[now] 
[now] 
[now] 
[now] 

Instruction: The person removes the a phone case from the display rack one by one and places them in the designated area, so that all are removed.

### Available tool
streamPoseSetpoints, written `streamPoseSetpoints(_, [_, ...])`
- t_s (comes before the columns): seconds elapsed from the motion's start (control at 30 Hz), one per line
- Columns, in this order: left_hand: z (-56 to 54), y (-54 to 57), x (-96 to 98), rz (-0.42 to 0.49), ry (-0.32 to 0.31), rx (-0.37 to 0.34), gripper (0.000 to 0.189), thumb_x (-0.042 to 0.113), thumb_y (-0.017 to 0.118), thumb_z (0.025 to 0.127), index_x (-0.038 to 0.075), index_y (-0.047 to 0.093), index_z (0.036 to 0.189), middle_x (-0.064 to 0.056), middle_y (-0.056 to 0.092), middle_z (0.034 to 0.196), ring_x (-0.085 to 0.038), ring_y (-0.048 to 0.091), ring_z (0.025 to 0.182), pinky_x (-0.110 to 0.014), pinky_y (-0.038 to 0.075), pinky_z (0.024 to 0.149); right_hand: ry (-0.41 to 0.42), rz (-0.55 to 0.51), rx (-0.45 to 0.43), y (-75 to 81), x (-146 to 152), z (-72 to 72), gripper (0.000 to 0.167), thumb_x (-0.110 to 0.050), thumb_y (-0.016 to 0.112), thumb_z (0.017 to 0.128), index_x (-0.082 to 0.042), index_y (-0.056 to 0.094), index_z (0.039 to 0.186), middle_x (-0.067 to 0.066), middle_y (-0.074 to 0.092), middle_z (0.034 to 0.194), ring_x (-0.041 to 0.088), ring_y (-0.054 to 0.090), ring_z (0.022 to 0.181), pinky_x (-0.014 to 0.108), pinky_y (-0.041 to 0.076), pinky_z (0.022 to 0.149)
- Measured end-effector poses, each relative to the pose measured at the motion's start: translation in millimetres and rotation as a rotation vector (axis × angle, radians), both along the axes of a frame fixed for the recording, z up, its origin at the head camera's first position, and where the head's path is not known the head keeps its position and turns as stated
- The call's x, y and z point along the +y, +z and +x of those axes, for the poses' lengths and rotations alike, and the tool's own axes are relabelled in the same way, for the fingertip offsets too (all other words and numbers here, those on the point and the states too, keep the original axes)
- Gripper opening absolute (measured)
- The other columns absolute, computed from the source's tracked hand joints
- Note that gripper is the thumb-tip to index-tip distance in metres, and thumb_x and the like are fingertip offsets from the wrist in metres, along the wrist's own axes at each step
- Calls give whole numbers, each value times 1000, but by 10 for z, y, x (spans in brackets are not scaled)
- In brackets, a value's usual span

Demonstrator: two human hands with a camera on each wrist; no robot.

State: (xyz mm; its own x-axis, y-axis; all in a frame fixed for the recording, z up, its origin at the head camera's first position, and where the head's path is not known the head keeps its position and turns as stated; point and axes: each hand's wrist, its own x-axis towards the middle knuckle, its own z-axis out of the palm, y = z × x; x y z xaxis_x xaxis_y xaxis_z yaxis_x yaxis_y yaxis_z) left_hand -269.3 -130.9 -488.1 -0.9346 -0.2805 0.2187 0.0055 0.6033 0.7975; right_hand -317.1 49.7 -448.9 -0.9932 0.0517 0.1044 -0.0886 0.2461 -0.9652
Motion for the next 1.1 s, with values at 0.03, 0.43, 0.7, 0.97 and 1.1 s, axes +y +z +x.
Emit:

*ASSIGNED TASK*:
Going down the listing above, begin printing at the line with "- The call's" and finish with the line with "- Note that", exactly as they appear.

*RESULT*:
- The call's x, y and z point along the +y, +z and +x of those axes, for the poses' lengths and rotations alike, and the tool's own axes are relabelled in the same way, for the fingertip offsets too (all other words and numbers here, those on the point and the states too, keep the original axes)
- Gripper opening absolute (measured)
- The other columns absolute, computed from the source's tracked hand joints
- Note that gripper is the thumb-tip to index-tip distance in metres, and thumb_x and the like are fingertip offsets from the wrist in metres, along the wrist's own axes at each step

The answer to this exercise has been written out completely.